Omit all pictures, then repeat the listing exactly.

Start of Source data

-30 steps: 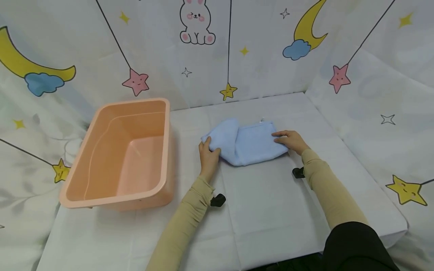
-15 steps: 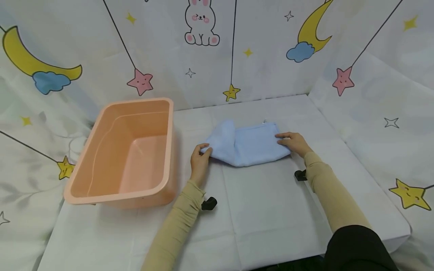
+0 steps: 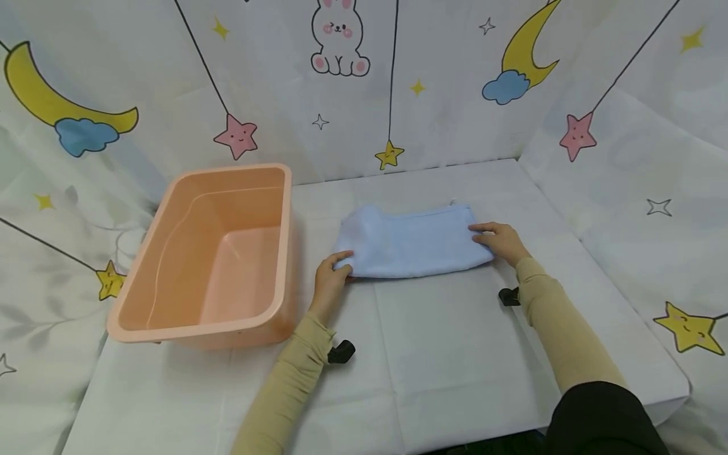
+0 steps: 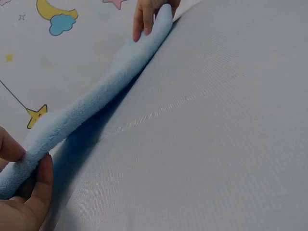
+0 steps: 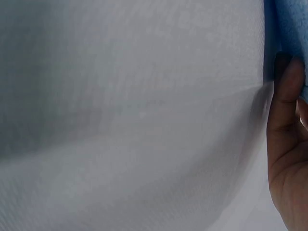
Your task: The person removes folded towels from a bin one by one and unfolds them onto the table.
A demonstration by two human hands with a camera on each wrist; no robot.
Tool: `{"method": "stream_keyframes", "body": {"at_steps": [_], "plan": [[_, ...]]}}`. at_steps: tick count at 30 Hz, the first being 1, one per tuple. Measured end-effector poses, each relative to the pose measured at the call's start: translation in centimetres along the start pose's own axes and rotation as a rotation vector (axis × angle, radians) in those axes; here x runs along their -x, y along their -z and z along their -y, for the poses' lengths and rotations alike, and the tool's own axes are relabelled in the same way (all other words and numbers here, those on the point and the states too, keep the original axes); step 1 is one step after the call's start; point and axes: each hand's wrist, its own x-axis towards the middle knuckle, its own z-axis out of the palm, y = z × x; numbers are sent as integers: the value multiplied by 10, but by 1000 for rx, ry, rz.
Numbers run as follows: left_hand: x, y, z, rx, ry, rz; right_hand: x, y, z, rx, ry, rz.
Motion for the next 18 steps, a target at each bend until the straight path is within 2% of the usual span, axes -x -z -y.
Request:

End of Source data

**Reply to the exercise**:
-30 steps: 
-15 steps: 
+0 steps: 
+0 steps: 
+0 steps: 
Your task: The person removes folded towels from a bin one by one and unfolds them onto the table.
A demonstration by two human hands with a camera on each wrist; no robot.
Tool: `{"method": "stream_keyframes", "body": {"at_steps": [_], "plan": [[_, ...]]}}`. at_steps: tick count at 30 Hz, the first being 1, one per tuple. Measured end-effector poses, each relative to the pose measured at the call's start: translation in centimetres along the start pose's own axes and rotation as a rotation vector (axis × angle, radians) in those axes; here x runs along their -x, y along their -z and z along their -y, for the poses' lengths and rotations alike, and the tool's own axes are relabelled in the same way (all other words and numbers here, those on the point and the states too, keep the original axes); step 1 is one step after the call's start; point and axes: each hand's wrist, its own x-axis towards the middle knuckle, its own z-axis out of the palm, y = z × x; numbers are sent as integers: the value multiplied by 10, but by 1000 for rx, ry, rz.
Numbers run as follows: left_hand: x, y, z, rx, ry, rz; right_hand: x, y, z, rx, ry, rz.
Motion for the next 18 steps, a target at each bend until the straight path is within 2% of the usual span, axes -x -z -y.
Request:

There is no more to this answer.